4 de dezembro de 2012


Por ser marginal, atira-se aos pedregulhos em pulmões metálicos embebidos nos restos cancerígenos, onde certas displasias do mundo teimam em convencer que as metástases são mais benéficas do que malignas. Mas por ser marginal, também - e por isso mesmo -, tem em sua alma o fardo de um sorriso à prova de balas. Mesmo que esse desejo seja apenas um desejo e jamais se concretize.
Porém, é possível sentir, a cada respiração dessa artéria bandida da vida, que amalgamar as balas secas e torná-las pequenos celestiais pedaços de arte pode ser uma inversão da inversão na formação de imagens da retina.

Como se ao tempo em que você assiste alguma coisa, seu cérebro automaticamente transmitisse em sua retina virtual uma versão de trás para frente do que você assiste no momento presente.

Mas essa marginalização do sentido humano mais pobre - a visão -, pode ser transformada em enigmas e citações. Vulcanizada em sensações e desesperos de um planeta telexiado repleto de personagens onde suas funções são nada mais e nada menos do que perpetuar a natureza mais amalgamadora do ser humano. A que foi despertada quando nosso irmão símio pegou o primeiro pedaço de osso e assassinou a primeira capivara em busca de comida. Tornando-se a síntese do carnívoro violento, evoluindo para o que hoje tornou-se banal. Entretanto existe um aspecto dentro do novo clipe da banda Krias de Kafka que não é apenas uma crítica ao humanismo em desespero de sobrevivência que temos hoje. Leila coloca dentro de seu cerebelo a seguinte questão:

Se a marginalização do sentimento passa necessariamente pelo visceral da violência, seriam então os seres humanos hoje máquinas que apenas conseguem sentir o extremo da vida quando essa violência, seja ela alegórica ou epidérmica, atinge seus corpos e mentes?

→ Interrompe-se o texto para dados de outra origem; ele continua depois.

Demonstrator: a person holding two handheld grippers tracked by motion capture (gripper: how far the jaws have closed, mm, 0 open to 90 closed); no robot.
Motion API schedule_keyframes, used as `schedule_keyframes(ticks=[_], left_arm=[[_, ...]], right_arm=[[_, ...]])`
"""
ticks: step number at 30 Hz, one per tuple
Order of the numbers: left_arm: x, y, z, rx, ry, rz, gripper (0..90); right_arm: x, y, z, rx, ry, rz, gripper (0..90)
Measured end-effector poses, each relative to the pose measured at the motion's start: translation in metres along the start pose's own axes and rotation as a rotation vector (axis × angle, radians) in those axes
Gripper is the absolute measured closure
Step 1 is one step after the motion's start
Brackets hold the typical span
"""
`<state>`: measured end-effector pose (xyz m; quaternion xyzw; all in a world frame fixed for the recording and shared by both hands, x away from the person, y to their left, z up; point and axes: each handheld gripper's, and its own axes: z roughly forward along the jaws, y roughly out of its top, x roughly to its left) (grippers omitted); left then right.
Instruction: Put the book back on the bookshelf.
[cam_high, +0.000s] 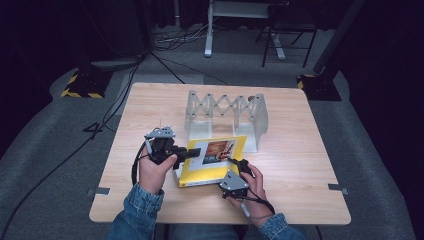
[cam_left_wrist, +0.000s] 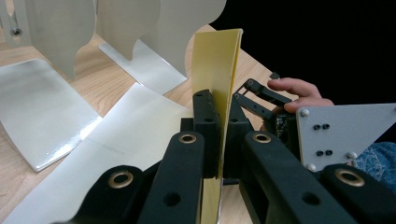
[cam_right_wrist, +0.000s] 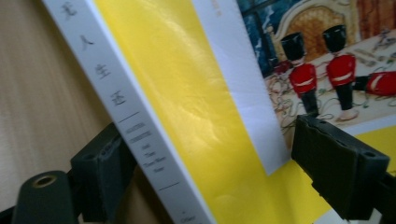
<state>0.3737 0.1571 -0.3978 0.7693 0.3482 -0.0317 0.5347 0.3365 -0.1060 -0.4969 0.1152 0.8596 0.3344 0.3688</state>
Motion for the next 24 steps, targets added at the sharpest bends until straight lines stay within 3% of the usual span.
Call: schedule_keyframes(ticks=[10, 14, 18, 20, 24], left_arm=[[0.006, -0.003, -0.003, -0.011, 0.012, -0.028, 88.0], [0.01, -0.007, -0.004, -0.019, 0.017, -0.064, 88.0], [0.015, -0.009, -0.008, -0.03, 0.047, -0.087, 88.2], [0.017, -0.01, -0.01, -0.025, 0.093, -0.09, 88.4], [0.021, -0.013, -0.007, 0.017, 0.156, -0.091, 88.6]], right_arm=[[0.002, 0.006, 0.011, -0.018, -0.053, -0.045, 9.6], [0.004, 0.008, 0.012, -0.031, -0.071, -0.077, 11.4], [0.009, 0.012, 0.007, -0.053, -0.061, -0.145, 28.6], [0.01, 0.015, 0.004, -0.059, -0.055, -0.156, 34.8], [0.009, 0.017, 0.004, -0.059, -0.051, -0.163, 35.0]])
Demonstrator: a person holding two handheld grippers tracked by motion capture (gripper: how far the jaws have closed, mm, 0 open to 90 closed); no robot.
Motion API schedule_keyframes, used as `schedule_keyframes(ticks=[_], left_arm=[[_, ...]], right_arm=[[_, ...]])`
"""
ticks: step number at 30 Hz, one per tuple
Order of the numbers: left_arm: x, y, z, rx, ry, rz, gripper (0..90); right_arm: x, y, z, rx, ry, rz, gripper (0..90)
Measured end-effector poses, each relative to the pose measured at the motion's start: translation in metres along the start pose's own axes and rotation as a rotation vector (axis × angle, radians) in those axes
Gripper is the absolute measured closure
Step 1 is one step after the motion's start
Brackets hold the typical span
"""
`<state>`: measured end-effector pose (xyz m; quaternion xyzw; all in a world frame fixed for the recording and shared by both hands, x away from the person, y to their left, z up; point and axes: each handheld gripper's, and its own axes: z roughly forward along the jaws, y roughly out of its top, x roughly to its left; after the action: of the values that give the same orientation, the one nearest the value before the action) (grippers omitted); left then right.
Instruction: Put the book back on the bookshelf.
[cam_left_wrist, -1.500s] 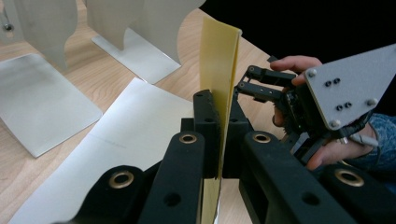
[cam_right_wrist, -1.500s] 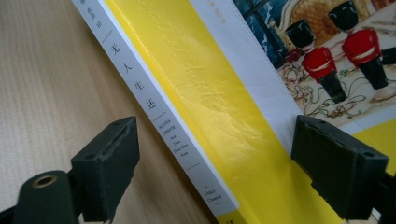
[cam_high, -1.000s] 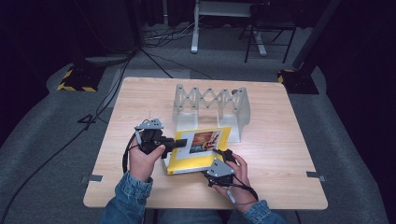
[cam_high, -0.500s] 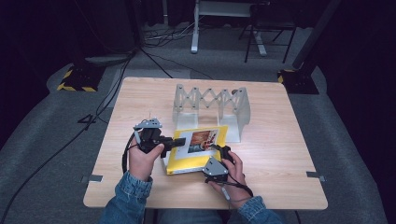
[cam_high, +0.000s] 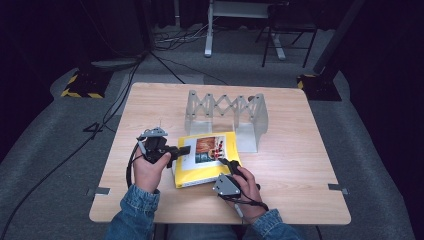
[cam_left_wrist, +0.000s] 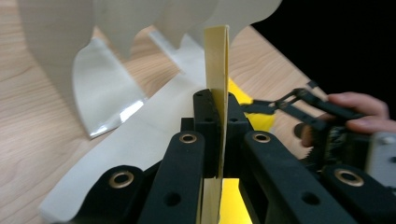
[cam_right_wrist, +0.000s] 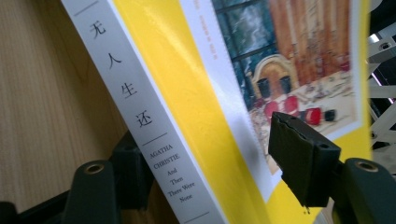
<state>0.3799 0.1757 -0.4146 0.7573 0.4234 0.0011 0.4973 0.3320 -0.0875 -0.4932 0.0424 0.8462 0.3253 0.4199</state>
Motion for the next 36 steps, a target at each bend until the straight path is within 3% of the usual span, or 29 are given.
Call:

A questão é elevada pelas mãos do diretor Andre Okuma, com uma narrativa fragmentada e repleta em citações do chamado cinema marginal paulista. os filmes Bandido da Luz Vermelha, Bang Bang, Matou a família e Foi Ao Cinema aparecem. Também fotogramas de diretores seminais como Rogério Sganzerla, André Tonacci e Júlio Bressane estão presentes. Tudo rodado de uma maneira que possivelmente se o clipe fosse assistido ao contrário poderia passar até uma impressão de tempo mais exato. O que não é preciso, já que a assimetria é a única coisa real dentro do mundo pós moderno. Outra bela sacada é o trecho de Boca de Forno, composta por Luiz Gonzaga que aparece no filme Sem Essa Aranha de Sganzerla. Helena Ignez com a citação "o sistema solar é um lixo", fecha a artéria marginália.

Diante de todas as nuances fedorentas da realidade, Leila é um brado primal rústico em preto e branco, pulsa a capacidade do violentar a catarse nefasto burguesa que se encontra a medula torácida e hipercifótica do mundo da música.